Monday, June 2, 2008

Florida Democrats Outraged Over DNC's Decision

After Saturday's decision by the DNC to allow the Florida delegates to be seated at this summer's DNC convention but with only one-half a vote, the reaction of Democrats from the Sunshine State has been one of voters angry enough to contemplate staying away from the polls or possibly voting for John McCain, the Republican candidate.

Florida Senate Minority Leader Steve Geller, D- Cooper City, a super-delegate who hasn't endorsed either Clinton or Obama, felt that the decision by the DNC was "offensive". Geller sarcastically wondered whether Dem Floridians should "only raise 1/2 as much money as we normally raise" and whether Florida should "turn out half as many Democrats as usual".

Rep. Kelly Skidmore, D- Boca Raton, said that Democrats were "extraordinarily upset, beyond what words can describe".

U.S. Rep.

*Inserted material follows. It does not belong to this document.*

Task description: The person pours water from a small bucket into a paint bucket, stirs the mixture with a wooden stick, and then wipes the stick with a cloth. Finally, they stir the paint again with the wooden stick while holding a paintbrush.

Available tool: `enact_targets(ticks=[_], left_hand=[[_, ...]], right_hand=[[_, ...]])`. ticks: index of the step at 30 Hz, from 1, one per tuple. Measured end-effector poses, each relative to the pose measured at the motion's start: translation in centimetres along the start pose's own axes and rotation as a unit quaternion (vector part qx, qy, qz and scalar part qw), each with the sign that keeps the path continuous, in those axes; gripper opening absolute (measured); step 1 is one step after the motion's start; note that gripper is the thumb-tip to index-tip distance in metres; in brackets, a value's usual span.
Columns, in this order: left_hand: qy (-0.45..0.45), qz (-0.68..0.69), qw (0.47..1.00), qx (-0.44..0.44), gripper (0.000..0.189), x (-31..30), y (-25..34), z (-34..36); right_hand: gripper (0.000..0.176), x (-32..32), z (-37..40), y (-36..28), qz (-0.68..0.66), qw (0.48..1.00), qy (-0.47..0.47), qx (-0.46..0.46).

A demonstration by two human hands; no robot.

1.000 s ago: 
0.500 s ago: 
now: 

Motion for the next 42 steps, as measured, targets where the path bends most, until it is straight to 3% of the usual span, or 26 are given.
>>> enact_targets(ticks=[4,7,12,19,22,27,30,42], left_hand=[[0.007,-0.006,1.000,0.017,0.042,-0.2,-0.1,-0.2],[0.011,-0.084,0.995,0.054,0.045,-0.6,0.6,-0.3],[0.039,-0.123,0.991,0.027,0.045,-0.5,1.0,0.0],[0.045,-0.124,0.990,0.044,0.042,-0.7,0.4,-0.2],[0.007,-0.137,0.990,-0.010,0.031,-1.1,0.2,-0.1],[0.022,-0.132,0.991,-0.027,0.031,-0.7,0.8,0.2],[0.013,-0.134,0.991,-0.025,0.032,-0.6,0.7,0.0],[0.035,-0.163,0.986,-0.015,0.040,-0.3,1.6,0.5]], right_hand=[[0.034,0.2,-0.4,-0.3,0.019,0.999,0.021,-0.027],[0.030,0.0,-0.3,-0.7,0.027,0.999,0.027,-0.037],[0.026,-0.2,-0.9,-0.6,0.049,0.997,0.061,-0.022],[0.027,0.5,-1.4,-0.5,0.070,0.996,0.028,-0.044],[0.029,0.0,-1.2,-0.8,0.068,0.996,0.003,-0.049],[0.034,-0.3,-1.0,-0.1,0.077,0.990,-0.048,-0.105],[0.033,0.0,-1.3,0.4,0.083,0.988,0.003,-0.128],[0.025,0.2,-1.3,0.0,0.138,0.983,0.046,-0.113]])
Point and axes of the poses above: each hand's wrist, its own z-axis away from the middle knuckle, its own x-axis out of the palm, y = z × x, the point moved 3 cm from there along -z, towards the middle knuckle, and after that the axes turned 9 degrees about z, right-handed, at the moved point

Debbie Wasserman Schultz, D-Weston, a national co-chairwoman of the Clinton campaign said that emails from constituents contained "pretty deep dissatisfaction" and that the decision made it harder to "motivate voters".

Clinton delegate and Broward County leader Jack Shifrel, was more succinct:

"You'd be an ostrich with your head in the sand if you didn't accept the reality that there are going to be Democrats that we're going to have to work very hard to convince," he said. "There are good decent Democrats that are very upset and it's going to take a lot of work to get them to vote at all."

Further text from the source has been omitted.